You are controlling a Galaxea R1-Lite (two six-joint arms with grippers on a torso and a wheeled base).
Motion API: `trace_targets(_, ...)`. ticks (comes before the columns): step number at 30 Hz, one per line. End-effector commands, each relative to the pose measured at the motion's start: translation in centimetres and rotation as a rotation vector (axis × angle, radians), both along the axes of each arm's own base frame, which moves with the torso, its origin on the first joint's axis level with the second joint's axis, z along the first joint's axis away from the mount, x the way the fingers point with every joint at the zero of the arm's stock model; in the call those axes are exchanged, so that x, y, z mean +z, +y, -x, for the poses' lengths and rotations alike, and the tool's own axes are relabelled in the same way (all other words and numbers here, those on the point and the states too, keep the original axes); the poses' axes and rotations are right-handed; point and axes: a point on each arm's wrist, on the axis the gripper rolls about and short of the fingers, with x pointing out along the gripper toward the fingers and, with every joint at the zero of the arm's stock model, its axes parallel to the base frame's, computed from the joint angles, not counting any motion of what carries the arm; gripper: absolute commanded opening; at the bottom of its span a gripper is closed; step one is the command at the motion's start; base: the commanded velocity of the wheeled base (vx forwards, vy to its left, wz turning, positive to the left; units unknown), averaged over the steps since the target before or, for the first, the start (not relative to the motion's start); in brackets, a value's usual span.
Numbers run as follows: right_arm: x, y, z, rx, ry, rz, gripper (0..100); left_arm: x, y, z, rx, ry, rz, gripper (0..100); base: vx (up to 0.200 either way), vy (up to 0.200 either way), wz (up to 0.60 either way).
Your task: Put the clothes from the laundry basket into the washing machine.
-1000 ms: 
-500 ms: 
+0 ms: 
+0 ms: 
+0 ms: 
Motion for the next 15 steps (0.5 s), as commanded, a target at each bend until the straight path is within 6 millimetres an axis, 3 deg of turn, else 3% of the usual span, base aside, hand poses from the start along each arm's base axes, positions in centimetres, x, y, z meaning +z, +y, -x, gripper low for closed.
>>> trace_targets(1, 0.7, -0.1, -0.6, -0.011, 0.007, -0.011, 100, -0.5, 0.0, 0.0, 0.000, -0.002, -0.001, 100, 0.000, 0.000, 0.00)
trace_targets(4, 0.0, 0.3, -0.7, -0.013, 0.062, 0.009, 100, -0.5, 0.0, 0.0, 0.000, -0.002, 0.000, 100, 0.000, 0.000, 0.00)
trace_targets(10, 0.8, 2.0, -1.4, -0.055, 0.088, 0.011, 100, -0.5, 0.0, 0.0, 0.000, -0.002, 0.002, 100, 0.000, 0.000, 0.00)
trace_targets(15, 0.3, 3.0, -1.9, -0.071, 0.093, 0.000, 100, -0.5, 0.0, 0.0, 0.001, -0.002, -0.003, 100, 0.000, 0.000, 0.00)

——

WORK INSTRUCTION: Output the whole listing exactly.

WORKED SOLUTION:
You are controlling a Galaxea R1-Lite (two six-joint arms with grippers on a torso and a wheeled base).
Motion API: `trace_targets(_, ...)`. ticks (comes before the columns): step number at 30 Hz, one per line. End-effector commands, each relative to the pose measured at the motion's start: translation in centimetres and rotation as a rotation vector (axis × angle, radians), both along the axes of each arm's own base frame, which moves with the torso, its origin on the first joint's axis level with the second joint's axis, z along the first joint's axis away from the mount, x the way the fingers point with every joint at the zero of the arm's stock model; in the call those axes are exchanged, so that x, y, z mean +z, +y, -x, for the poses' lengths and rotations alike, and the tool's own axes are relabelled in the same way (all other words and numbers here, those on the point and the states too, keep the original axes); the poses' axes and rotations are right-handed; point and axes: a point on each arm's wrist, on the axis the gripper rolls about and short of the fingers, with x pointing out along the gripper toward the fingers and, with every joint at the zero of the arm's stock model, its axes parallel to the base frame's, computed from the joint angles, not counting any motion of what carries the arm; gripper: absolute commanded opening; at the bottom of its span a gripper is closed; step one is the command at the motion's start; base: the commanded velocity of the wheeled base (vx forwards, vy to its left, wz turning, positive to the left; units unknown), averaged over the steps since the target before or, for the first, the start (not relative to the motion's start); in brackets, a value's usual span.
Numbers run as follows: right_arm: x, y, z, rx, ry, rz, gripper (0..100); left_arm: x, y, z, rx, ry, rz, gripper (0..100); base: vx (up to 0.200 either way), vy (up to 0.200 either way), wz (up to 0.60 either way).
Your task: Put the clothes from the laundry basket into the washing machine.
-1000 ms: 
-500 ms: 
+0 ms: 
+0 ms: 
+0 ms: 
Motion for the next 15 steps (0.5 s), as commanded, a target at each bend until the straight path is within 6 millimetres an axis, 3 deg of turn, else 3% of the usual span, base aside, hand poses from the start along each arm's base axes, positions in centimetres, x, y, z meaning +z, +y, -x, gripper low for closed.
>>> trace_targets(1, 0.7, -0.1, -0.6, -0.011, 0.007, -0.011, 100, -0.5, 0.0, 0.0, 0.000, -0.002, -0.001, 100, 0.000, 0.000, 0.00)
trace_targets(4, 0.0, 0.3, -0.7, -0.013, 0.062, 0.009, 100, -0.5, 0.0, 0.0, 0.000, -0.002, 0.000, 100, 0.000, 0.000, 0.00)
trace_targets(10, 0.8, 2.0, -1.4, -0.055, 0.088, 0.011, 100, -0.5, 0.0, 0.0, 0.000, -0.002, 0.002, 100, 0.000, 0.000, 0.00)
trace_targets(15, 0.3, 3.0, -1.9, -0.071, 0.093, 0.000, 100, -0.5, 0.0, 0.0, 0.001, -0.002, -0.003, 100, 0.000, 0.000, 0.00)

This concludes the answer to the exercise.